Entre las tragedias, sólo se registran dos: La batalla naval (el manuscrito desapareció), cuya historia evoca la famosa batalla de Lepanto donde Cervantes participó, tras la cual fue hecho prisionero en Argel para ser finalmente liberado gracias a la gestión de unos frailes, y La destrucción -o El cerco- de Numancia, también escrita después de su cautiverio, sobre la toma de esta ciudad por los romanos, hecho ante el cual los pobladores prefirieron sacrificarse, echando fuego a todas sus propiedades, antes que entregarse y someterse.

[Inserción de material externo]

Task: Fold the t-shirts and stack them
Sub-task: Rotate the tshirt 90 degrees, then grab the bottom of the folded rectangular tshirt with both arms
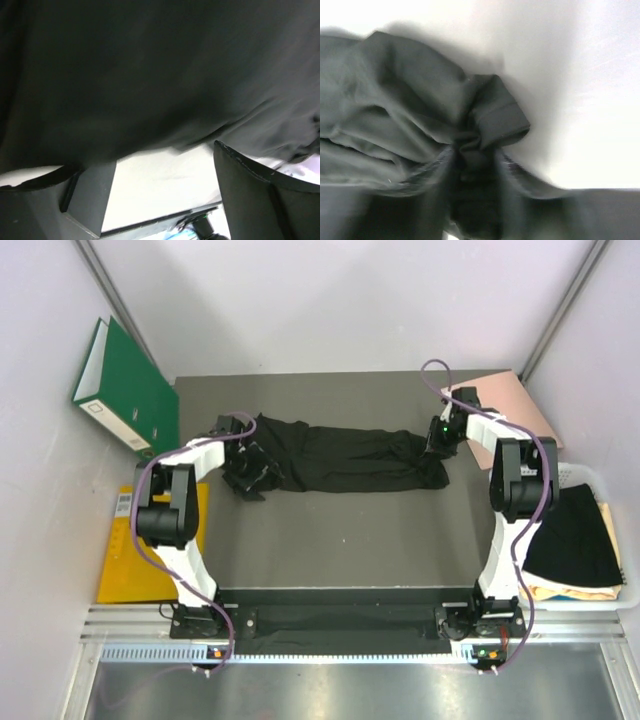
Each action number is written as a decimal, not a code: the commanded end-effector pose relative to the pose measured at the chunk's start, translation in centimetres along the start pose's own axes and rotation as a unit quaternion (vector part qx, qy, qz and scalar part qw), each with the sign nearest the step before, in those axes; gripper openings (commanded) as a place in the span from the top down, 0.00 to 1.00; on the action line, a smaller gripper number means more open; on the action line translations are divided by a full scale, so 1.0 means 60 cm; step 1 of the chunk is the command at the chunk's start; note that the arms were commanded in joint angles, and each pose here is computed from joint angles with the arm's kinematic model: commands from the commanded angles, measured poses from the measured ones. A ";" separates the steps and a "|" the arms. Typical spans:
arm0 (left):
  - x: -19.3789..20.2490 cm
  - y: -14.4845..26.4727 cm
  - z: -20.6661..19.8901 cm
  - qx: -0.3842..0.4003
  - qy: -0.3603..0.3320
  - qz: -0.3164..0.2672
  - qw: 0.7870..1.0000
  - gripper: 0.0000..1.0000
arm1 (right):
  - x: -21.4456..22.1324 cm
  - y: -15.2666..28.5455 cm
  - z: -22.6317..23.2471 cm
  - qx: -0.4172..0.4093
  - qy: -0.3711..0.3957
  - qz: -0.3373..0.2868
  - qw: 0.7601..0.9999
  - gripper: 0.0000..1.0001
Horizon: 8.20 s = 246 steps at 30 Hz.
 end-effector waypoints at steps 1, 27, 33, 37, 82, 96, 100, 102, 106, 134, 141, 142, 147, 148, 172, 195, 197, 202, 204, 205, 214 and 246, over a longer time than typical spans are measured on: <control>-0.054 -0.055 -0.020 -0.016 0.005 -0.046 0.999 0.21 | 0.072 -0.004 0.023 -0.022 -0.038 0.044 0.998 0.85; -0.124 -0.033 -0.254 0.167 -0.086 -0.021 0.982 0.01 | 0.266 0.199 0.146 -0.081 -0.010 0.135 0.987 0.00; 0.014 -0.003 -0.150 0.139 -0.095 0.035 0.985 0.01 | 0.190 0.195 0.148 -0.067 0.016 0.094 0.993 0.00; 0.126 -0.025 -0.097 0.123 -0.089 0.085 0.985 0.03 | 0.151 0.172 0.140 -0.061 0.013 0.085 0.994 0.00; 0.375 0.099 0.213 -0.305 -0.239 0.132 0.912 0.26 | 0.082 0.096 0.161 -0.131 0.032 0.066 0.989 0.00; 0.244 0.184 0.013 -0.136 -0.262 -0.102 0.950 0.01 | -0.090 -0.069 0.268 -0.215 -0.007 -0.059 0.975 0.00; 0.180 0.182 -0.047 -0.086 -0.225 -0.110 0.964 0.01 | -0.122 -0.110 0.296 -0.208 -0.007 -0.059 0.976 0.01; 0.162 0.181 -0.068 -0.073 -0.229 -0.117 0.964 0.01 | -0.147 -0.130 0.311 -0.205 -0.005 -0.074 0.976 0.02; 0.127 0.196 -0.111 -0.026 -0.226 -0.130 0.965 0.01 | -0.152 -0.158 0.340 -0.190 -0.008 -0.078 0.979 0.18; 0.109 0.108 -0.143 -0.004 -0.203 -0.054 0.978 0.01 | -0.345 -0.062 0.271 -0.197 -0.027 -0.275 0.941 0.06; 0.116 0.096 -0.081 -0.041 -0.245 -0.038 0.968 0.01 | -0.240 0.069 0.287 -0.132 0.087 -0.212 0.964 0.00; 0.117 0.094 -0.069 -0.049 -0.249 -0.037 0.966 0.01 | -0.210 0.081 0.290 -0.105 0.117 -0.196 0.968 0.00; 0.123 0.082 -0.012 -0.085 -0.257 -0.022 0.962 0.01 | -0.069 0.222 0.381 -0.108 0.249 -0.181 0.945 0.00; 0.122 0.088 0.000 -0.106 -0.252 -0.013 0.962 0.01 | -0.024 0.211 0.379 -0.131 0.246 -0.139 0.950 0.00; 0.206 0.055 0.132 -0.150 -0.194 0.155 0.957 0.03 | 0.316 0.149 0.477 -0.295 0.109 0.287 0.905 0.55; 0.242 0.080 0.138 -0.032 -0.094 0.096 0.990 0.01 | 0.446 0.168 0.502 -0.327 0.138 0.376 0.856 0.53; 0.243 0.082 0.140 -0.028 -0.094 0.092 0.991 0.01 | 0.453 0.165 0.513 -0.330 0.141 0.377 0.854 0.52; 0.242 0.089 0.154 -0.041 -0.097 0.080 0.991 0.01 | 0.473 0.147 0.529 -0.329 0.147 0.389 0.848 0.52; 0.242 0.092 0.156 -0.041 -0.098 0.077 0.991 0.01 | 0.480 0.139 0.526 -0.320 0.149 0.391 0.850 0.52; 0.242 0.095 0.155 -0.039 -0.099 0.074 0.992 0.01 | 0.484 0.134 0.524 -0.317 0.149 0.394 0.850 0.52; 0.237 0.122 0.116 0.009 -0.113 0.052 0.992 0.01 | 0.477 0.094 0.522 -0.284 0.176 0.386 0.860 0.54; 0.257 0.109 0.143 -0.009 -0.253 -0.011 0.967 0.09 | 0.371 0.179 0.473 -0.201 0.240 0.269 0.911 0.96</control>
Point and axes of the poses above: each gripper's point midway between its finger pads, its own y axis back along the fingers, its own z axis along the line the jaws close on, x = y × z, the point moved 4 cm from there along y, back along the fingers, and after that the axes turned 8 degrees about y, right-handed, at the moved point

“Nada ganamos; sólo quedan cadáveres”, se lamentaban los vencedores, quienes fueron derrotados por la dignidad de los numantinos. “La conclusión de Cervantes no es otra que la inutilidad de la guerra”, precisaba Reyes.
Con respecto a las comedias, son ocho en total, igual que los entremeses, cuyos textos fueron compendiados en edición antológica de la Real Academia Española: uno de estos ejemplares reposa en la biblioteca de nuestra Academia de la Lengua. Hoy, varias de estas obras son de fácil por internet.

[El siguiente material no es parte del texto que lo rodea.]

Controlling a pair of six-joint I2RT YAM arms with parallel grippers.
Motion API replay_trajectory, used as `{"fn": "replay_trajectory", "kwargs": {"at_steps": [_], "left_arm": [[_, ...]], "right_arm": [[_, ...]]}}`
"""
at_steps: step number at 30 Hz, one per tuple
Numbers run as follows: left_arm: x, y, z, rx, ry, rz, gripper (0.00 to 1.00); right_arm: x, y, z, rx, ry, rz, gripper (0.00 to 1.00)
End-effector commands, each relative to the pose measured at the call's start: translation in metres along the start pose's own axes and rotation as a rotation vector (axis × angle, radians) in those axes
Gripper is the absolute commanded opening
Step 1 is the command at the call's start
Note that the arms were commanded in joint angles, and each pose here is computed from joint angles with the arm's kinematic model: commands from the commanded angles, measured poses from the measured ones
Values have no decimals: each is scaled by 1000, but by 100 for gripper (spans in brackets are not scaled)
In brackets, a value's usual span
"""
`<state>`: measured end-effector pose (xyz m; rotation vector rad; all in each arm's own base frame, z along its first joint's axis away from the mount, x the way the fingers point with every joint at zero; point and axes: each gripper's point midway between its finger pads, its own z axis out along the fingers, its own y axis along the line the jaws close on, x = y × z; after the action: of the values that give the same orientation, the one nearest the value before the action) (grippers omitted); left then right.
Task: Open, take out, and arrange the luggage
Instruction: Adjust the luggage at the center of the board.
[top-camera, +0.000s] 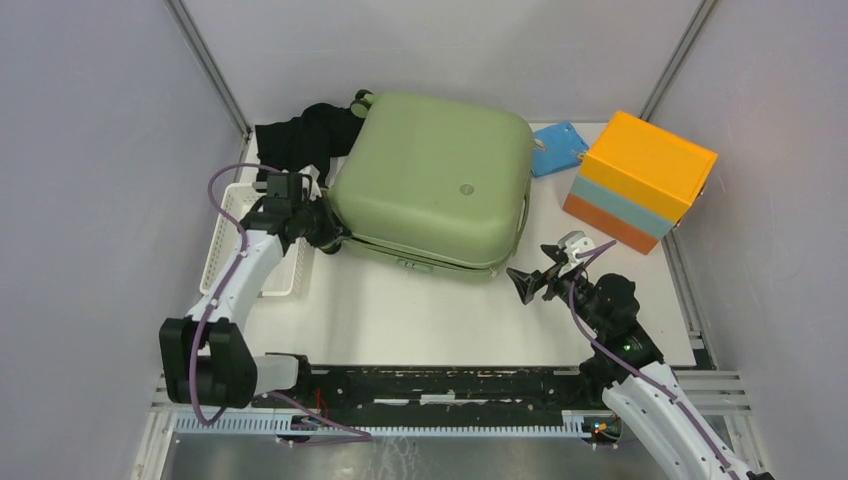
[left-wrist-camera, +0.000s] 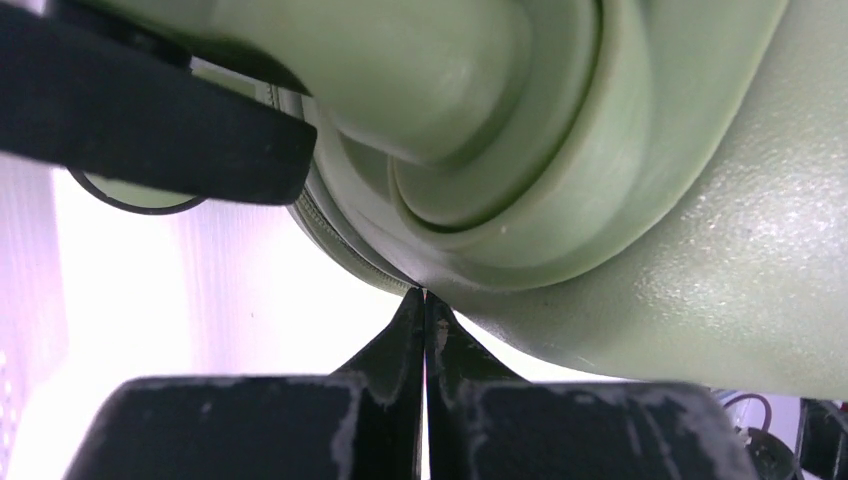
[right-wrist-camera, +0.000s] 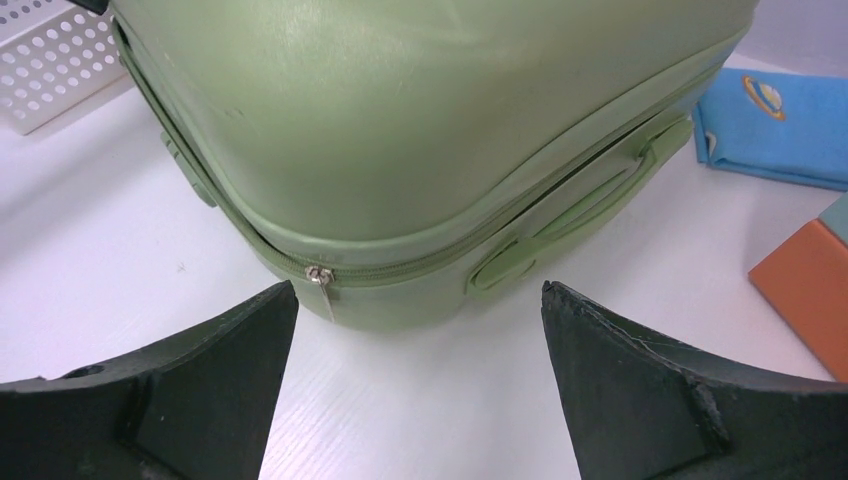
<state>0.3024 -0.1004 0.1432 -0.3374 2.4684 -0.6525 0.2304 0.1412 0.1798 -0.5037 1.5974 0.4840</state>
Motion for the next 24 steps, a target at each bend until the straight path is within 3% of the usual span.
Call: {"fn": "replay_trajectory", "kwargs": {"at_steps": [1, 11, 17, 24], "left_arm": [[-76, -30, 12, 75, -205, 46, 2], [-124, -43, 47, 82, -173, 89, 3], [-147, -48, 54, 81, -205, 107, 4], [-176, -54, 9, 119, -380, 126, 13]], "right_arm": [[-11, 3, 1, -7, -70, 44, 98], [16, 16, 8, -73, -38, 101, 98], [30, 26, 14, -132, -62, 137, 91], [40, 31, 15, -150, -120, 122, 88]]}}
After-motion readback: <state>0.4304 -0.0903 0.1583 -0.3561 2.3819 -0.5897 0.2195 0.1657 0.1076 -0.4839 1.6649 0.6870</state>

Las tragedias son, en su orden: La casa de los celos, “que es una parodia de Lope”; El laberinto de amor, cuyo simple título enuncia su trama; La entretenida, una sátira de la comedia de enredos, género muy en boga durante esa época (recordemos La comedia de las equivocaciones de Shakespeare), y El rufián dichoso, que se acerca más a los entremeses y cuya influencia se revela en una obra de Tirso de Molina.

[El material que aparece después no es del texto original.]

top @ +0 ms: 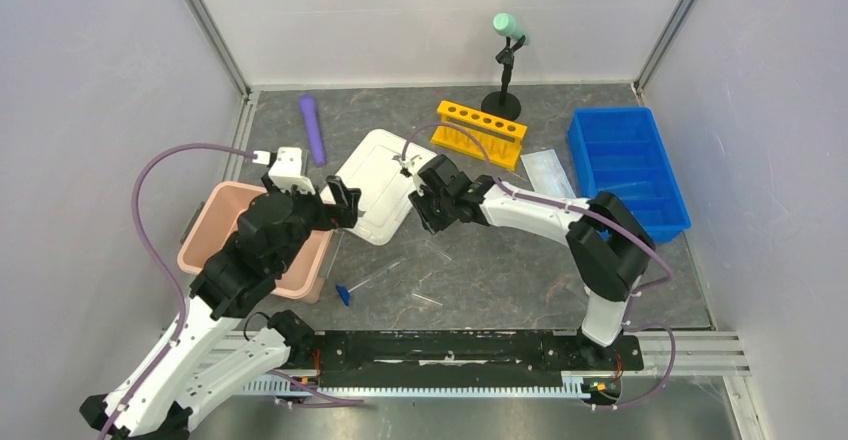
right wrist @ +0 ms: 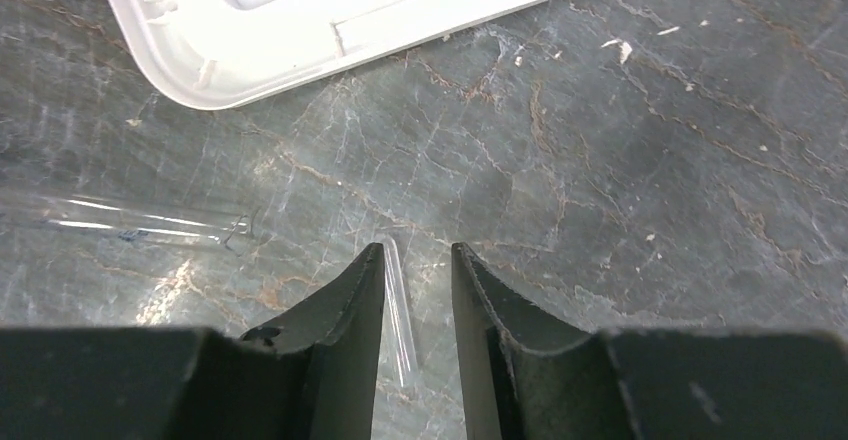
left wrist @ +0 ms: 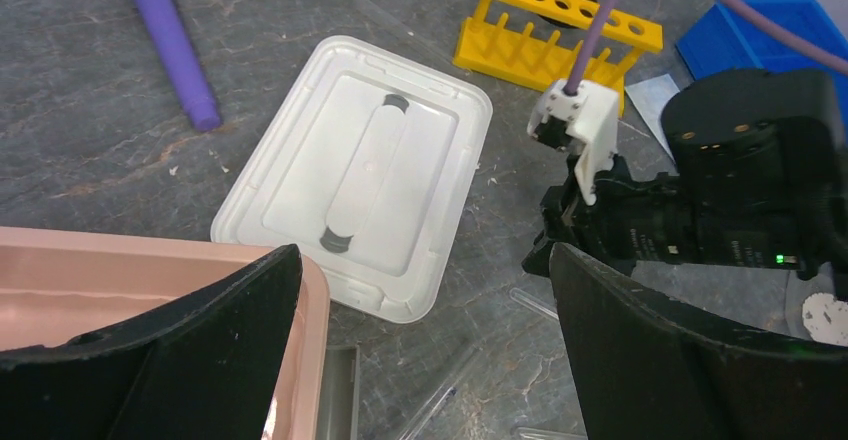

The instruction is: Organize the chemistry lab equipment

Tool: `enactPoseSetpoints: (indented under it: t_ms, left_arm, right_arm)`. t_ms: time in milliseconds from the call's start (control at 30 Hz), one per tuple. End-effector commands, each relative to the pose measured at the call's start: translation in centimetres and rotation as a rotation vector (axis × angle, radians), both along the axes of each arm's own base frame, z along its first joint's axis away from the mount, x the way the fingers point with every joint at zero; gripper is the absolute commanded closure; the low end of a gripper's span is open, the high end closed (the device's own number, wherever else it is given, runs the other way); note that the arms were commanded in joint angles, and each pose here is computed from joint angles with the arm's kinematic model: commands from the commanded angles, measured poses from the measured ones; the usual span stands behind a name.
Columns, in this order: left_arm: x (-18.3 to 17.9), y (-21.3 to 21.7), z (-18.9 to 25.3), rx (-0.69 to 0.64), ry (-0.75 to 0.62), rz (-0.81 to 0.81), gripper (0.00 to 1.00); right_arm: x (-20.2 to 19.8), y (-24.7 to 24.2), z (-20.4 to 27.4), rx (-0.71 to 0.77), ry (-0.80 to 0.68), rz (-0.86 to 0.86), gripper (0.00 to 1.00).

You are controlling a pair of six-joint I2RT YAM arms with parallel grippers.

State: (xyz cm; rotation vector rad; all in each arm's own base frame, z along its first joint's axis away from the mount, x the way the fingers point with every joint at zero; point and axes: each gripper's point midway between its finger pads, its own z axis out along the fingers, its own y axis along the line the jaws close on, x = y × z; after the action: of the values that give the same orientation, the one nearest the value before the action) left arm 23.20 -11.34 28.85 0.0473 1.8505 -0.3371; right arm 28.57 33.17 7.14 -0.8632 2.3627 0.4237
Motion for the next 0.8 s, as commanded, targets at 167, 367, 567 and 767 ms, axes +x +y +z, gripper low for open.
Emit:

A dicha lista se agregan El gallardo español, de corte caballeresco; La gran sultana, una princesa cristiana que termina convertida al islamismo; Los baños de Argel, una historia de amor, y Pedro de Urdemalas, quien, al parecer, es el origen remoto de nuestro querido Pedro Rimales paisa, fruto de la lejana colonización española en las indias occidentales.
Entremeses, lo mejor
Sí, para Reyes lo mejor del teatro cervantino eran sus entremeses, piezas cortas, sencillas, entretenidas y humorísticas, que en su época fueron representadas y lo siguen siendo hoy, en el siglo XXI, como si el paso del tiempo no las tocara. Siempre han hecho las delicias del público, claro está. “Son como las Novelas ejemplares”, anotaba al subrayar su popularidad
Ahí están, en efecto, La elección de los alcaldes de Daganzo, con líos a granel entre varios alcaldes populares, cuyos nombres satíricos les caen como anillo al dedo; El retablo de las maravillas, una de las mejores obras de teatro en la historia de España, en su opinión; La guarda cuidadosa, que él montó, con la dirección de Fausto Cabrera, por allá en 1963 en la Universidad Nacional, y Los habladores, cuyos dos personajes parlanchines, que nunca paran de hablar, son al fin enfrentados para curar su mal.
Por último, La cueva de Salamanca, donde aparecen los aquelarres de brujas con el demonio; El vizcaíno fingido, donde una humilde prostituta y sus compañeras son víctimas de las burlas de señores que las tratan como nobles damas, cuya moraleja es obvia: al final, el burlador sale burlado; El viejo celoso, donde la tragedia de Otelo se convierte en comedia, y El juez de los divorcios, tema que ahora está más vigente que nunca.
Según Reyes, los entremeses son un caso excepcional en el teatro español, donde se imponen las grandes comedias de larga duración, aunque Cervantes fue precursor en la estructura simple de tres actos que se acostumbró hasta la época contemporánea, cuando esa vasta tradición saltó en pedazos, igual que en música, literatura y arte.
Sin duda, esta última expresión sonó allí, en la Academia Colombiana de la Lengua, como un fuerte ataque a los tiempos que corren y a los cambios continuos que han arrasado incluso con los autores clásicos, cuyas obras maestras -dijo, con preocupación- ya pocos leen.
Una preocupación que era fruto, sin duda, de su pasión por Cervantes, por el teatro cervantino y, en general, por la magna obra literaria de El manco de Lepanto, con Don Quijote a la cabeza.